Dans le cadre d’une collecte de données sensibles, le consentement de la personne concernée est requis. Il doit donner son accord express. C’est une pratique très risquée pour une entreprise. Les données sensibles concernent : les opinions politiques, les origines raciales ou ethniques, les convictions religieuses ou philosophiques, les données biométriques et génétiques, les informations sur la santé ou la vie sexuelle et l’appartenance syndicale. Il faut noter que les données personnelles relatives aux condamnations pénales et aux infractions ne peuvent être traitées que sous le contrôle d’une autorité publique.

Le respect des droits des personnes fichées 

Il s’agit de respecter les droits des personnes dont les données sont traitées par une entreprise.

Le droit à l’effacement

Selon l’article 17 du RGPD, une personne bénéficie du droit d’effacer ses données à caractère personnel dans les meilleurs délais. Elle peut faire valoir ce droit sans avoir à se justifier. Le responsable de traitement sera obligé de prouver pourquoi il n’efface pas certaines données, notamment les données pertinentes et proportionnées. Voici quelques raisons qui justifient l’effacement des données :

  • elles sont non-conformes au RGPD : expiration du délai de conservation ;
  • le consentement qui fondait le traitement a été retiré ;
  • les données de mineurs ont été collectées sur internet ;
  • les données ne sont plus nécessaires au regard des finalités.

Le droit d’accès à l’information

Les personnes fichées peuvent accéder à leurs données et exiger leur rectification. Elles peuvent aussi s’opposer au traitement de leurs données et demander à les effacer.

La transparence du traitement

Cela permet d’informer les personnes sur tout ce qui concerne leurs données (pourquoi, comment, où, par qui et qui y a accès).

Le droit de suite

Il permet d’informer les personnes dès que leurs données sont supprimées.

Le consentement

C’est une base légale permettant de traiter les données personnelles. Le consentement doit être spécifique, éclairé et libre. Un acte positif claire et univoque est requis pour le manifester. Ainsi, le silence et la case cochée ne sont pas valides.

La portabilité des données

Les données communiquées à une plateforme peuvent être récupérées dans un format adéquat pour être transmises à un concurrent. 

La désignation d’un DPO ou Data Protection Officer

La désignation d’un DPO est obligatoire dans les cas suivants :

  • la structure traite des données sensibles ;
  • la structure réalise un suivi régulier des personnes à grande échelle ;
  • le traitement est réalisé par une entité publique.

Par contre, elle est facultative dans d’autres cas.
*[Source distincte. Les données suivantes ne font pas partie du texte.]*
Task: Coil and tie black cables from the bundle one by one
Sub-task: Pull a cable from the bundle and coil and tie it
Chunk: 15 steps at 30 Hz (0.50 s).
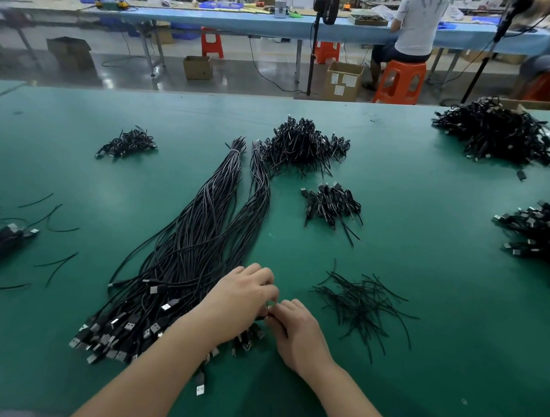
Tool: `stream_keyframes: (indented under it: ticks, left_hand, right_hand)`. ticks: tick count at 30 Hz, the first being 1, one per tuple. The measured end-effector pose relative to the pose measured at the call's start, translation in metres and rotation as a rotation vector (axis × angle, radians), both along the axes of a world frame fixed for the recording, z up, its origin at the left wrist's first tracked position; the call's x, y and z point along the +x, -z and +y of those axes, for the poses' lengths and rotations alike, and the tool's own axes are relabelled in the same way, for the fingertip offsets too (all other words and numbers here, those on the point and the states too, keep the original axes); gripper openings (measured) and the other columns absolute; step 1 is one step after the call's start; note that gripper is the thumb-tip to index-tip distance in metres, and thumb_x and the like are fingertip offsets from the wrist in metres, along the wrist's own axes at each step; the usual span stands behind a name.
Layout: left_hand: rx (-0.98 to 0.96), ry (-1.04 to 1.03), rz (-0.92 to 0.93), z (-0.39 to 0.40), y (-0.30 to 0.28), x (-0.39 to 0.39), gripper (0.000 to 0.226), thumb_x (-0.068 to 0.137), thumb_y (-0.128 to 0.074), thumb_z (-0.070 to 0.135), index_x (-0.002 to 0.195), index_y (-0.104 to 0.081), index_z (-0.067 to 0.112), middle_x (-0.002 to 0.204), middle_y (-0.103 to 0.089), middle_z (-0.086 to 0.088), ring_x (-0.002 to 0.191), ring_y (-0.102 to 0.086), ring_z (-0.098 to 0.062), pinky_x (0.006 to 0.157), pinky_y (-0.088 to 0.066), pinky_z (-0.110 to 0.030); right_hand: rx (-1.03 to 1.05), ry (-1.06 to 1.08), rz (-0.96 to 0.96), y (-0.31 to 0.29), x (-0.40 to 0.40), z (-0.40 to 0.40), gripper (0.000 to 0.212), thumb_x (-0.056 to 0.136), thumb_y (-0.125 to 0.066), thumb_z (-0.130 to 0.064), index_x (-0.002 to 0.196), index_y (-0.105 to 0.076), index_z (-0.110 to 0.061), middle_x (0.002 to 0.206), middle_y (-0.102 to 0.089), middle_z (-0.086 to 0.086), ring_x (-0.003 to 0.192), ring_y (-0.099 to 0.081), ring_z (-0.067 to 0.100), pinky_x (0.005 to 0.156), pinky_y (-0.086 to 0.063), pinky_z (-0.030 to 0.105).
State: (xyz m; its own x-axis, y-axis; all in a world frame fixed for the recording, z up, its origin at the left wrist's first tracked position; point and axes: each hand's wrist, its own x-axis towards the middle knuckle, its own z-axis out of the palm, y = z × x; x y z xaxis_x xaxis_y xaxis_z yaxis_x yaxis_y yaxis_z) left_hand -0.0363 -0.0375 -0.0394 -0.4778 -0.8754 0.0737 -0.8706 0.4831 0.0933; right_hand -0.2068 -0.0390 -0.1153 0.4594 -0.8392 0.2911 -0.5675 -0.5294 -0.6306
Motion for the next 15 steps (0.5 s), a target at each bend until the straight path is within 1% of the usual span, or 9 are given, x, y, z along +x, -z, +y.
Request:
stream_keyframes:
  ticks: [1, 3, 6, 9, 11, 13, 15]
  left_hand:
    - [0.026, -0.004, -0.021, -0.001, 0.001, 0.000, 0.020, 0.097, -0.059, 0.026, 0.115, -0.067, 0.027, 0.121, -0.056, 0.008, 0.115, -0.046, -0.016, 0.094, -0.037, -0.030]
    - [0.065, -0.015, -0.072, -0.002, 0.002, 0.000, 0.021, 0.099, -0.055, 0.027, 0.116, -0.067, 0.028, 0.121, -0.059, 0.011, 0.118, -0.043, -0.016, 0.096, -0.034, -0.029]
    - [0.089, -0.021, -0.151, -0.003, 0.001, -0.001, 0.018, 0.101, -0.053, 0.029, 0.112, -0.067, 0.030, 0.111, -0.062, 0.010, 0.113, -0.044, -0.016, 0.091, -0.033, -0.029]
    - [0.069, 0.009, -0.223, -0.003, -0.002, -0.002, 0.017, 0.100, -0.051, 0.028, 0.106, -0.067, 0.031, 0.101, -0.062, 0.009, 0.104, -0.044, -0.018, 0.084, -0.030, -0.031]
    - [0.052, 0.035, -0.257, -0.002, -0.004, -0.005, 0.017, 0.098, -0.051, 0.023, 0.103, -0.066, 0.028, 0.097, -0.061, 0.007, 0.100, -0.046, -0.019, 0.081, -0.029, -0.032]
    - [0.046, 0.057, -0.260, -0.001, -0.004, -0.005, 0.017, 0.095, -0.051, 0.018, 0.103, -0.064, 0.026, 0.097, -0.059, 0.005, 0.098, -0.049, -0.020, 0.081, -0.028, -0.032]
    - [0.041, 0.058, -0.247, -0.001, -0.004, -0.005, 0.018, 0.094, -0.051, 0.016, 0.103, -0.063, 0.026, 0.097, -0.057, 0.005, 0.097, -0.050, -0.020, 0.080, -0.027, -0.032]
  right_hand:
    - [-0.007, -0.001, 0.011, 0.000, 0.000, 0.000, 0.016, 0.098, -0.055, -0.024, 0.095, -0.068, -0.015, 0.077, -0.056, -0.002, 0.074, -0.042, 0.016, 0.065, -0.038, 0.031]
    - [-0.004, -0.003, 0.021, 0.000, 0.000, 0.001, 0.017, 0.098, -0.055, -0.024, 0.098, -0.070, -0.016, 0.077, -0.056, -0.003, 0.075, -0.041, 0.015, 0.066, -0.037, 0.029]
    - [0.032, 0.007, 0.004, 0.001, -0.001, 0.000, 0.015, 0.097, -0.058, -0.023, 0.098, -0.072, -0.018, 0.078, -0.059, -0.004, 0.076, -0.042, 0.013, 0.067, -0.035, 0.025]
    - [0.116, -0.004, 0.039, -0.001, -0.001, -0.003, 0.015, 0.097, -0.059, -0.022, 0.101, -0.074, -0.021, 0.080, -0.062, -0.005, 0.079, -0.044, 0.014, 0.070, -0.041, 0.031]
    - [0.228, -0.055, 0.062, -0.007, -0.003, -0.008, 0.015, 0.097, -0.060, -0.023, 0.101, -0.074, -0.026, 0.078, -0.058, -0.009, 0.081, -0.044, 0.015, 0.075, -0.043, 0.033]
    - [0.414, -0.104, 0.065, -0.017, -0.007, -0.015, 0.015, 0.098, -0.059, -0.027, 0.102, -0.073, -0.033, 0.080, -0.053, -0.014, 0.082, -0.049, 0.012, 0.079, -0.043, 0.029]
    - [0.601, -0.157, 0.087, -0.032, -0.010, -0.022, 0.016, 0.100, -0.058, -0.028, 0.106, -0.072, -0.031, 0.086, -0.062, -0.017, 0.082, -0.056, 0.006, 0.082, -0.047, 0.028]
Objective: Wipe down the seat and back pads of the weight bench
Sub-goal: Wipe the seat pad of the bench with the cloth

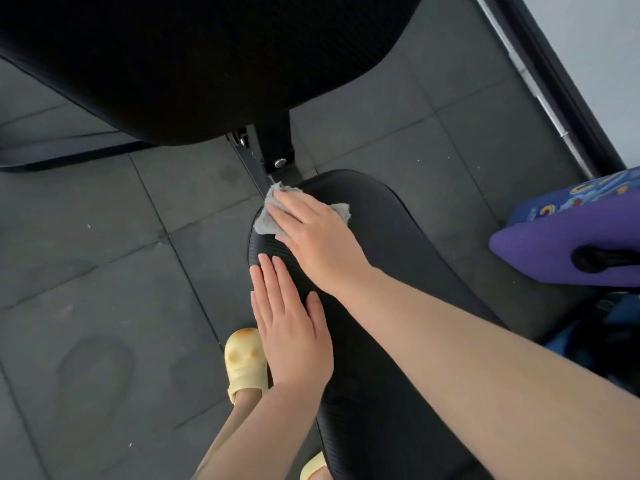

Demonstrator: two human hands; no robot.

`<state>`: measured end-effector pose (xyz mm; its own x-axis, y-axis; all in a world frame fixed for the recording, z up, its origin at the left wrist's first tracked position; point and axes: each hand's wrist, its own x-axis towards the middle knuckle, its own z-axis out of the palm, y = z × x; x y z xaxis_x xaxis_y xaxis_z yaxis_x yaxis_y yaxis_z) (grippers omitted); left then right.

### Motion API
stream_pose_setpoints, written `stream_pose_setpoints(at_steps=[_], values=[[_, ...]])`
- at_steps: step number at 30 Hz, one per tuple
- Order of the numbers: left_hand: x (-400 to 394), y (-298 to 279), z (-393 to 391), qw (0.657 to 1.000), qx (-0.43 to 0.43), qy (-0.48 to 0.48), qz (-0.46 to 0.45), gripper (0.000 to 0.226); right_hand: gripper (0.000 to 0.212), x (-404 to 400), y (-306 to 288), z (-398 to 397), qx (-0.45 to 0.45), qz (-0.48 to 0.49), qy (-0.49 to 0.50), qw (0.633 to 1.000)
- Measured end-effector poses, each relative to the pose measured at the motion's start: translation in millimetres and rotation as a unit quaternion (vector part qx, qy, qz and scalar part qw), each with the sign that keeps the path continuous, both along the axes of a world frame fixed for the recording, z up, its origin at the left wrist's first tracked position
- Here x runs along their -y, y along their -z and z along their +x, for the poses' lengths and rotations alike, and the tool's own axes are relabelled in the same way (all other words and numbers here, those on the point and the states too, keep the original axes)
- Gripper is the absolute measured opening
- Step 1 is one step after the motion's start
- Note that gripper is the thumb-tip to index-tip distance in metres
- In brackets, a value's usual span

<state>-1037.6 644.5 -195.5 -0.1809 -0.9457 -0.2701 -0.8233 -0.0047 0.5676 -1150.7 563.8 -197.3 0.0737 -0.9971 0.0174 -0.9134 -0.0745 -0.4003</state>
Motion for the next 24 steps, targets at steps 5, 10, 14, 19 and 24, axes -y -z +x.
stream_pose_setpoints(at_steps=[5, 10, 14, 19, 24], values=[[-6, -1, 0, 0.998, 0.031, 0.050, -0.033, 0.060, 0.041, -1, -9, -72, -0.046, 0.020, 0.109, 0.993], [-8, 1, -5, 0.998, 0.037, 0.027, -0.048, 0.059, 0.034, -10, -15, -59, -0.041, 0.014, 0.260, 0.965], [-10, -1, -4, 0.999, 0.013, 0.014, -0.046, 0.062, 0.026, 6, -3, -4, 0.046, -0.003, 0.053, 0.998], [-12, 1, -4, 0.999, 0.022, 0.008, -0.049, 0.063, 0.035, 3, -12, 0, 0.060, 0.061, -0.131, 0.988], [-13, -7, -14, 0.991, 0.032, 0.109, -0.066, 0.059, 0.038, -8, -21, -53, -0.058, 0.021, 0.035, 0.997]])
Néanmoins, les autorités de protection européennes encouragent les entreprises à désigner un délégué. En effet, cela permet de confier l’identification et la coordination des actions mener à un professionnel. Le recours à son expertise assure le respect du RGPD.

La documentation de la mise en conformité

Tout d’abord, il s’agit de faire le point sur la gouvernance. En effet, il convient de désigner des personnes pour appliquer la réglementation. Ainsi, il est recommandé de formaliser une matrice des responsabilités sur un fichier Excel. Vous pouvez y préciser les tâches respectives du personnel et les informations nécessaires pour garantir la sécurité des traitements. Ensuite, vous devez réaliser une étude d’impact. Il s’agit d’analyser les risques en matière de protection des données. Enfin, il est nécessaire de recueillir toutes les preuves de conformité en prenant en compte les éléments suivants :

  • la cartographie des activités de traitements : contrats conclus, données,  modalités d’archivage et de conservation, prestataires, flux… ;
  • la cartographie des risques ;
  • la tenue des registres pour décrire les activités des traitements dans un document ;
  • l’obtention d’une certification ;
  • l’adhésion à des codes de conduite.